PROBLEM — The response must contain each line of the material that holds "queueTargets".

SUPPLIED MATERIAL —
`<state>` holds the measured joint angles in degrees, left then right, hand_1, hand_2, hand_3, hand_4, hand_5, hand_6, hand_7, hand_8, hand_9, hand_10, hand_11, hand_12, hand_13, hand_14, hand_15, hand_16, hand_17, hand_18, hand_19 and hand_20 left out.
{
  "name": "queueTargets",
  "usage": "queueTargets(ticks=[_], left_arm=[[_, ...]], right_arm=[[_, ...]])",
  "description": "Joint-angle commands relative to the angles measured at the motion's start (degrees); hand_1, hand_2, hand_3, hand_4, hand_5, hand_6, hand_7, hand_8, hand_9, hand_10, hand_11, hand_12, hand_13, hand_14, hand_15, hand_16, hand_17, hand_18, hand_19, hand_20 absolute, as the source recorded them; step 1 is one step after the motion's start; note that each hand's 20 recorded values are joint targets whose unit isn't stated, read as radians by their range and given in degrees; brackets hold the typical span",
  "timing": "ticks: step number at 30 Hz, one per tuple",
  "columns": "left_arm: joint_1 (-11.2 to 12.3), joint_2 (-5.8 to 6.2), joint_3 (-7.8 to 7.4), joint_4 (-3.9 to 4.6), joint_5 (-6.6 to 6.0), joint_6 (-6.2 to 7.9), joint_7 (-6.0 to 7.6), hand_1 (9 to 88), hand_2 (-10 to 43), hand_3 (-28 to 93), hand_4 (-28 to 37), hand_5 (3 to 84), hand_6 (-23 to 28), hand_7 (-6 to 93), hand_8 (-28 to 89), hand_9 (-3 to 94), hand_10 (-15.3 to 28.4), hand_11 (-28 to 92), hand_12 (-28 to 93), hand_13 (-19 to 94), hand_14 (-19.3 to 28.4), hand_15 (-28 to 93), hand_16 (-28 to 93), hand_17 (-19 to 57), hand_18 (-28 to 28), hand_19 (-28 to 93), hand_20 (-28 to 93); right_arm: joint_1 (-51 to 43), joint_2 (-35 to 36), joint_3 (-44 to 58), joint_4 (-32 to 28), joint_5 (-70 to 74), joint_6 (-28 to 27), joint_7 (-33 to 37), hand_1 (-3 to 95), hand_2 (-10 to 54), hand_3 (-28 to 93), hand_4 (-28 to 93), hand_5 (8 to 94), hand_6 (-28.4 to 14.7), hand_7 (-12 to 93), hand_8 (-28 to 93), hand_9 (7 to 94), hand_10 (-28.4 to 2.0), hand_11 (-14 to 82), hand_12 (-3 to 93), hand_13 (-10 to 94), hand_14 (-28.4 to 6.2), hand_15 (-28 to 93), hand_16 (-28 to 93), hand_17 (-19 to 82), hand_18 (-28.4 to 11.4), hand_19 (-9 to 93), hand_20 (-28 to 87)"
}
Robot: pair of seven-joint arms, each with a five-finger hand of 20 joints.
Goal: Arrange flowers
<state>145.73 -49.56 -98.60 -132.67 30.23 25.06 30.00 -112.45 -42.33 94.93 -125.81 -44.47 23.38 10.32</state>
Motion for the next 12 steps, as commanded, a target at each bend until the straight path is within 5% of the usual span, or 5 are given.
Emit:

ANSWER BOX —
  "name": "queueTargets",
  "usage": "queueTargets(ticks=[_], left_arm=[[_, ...]], right_arm=[[_, ...]])",

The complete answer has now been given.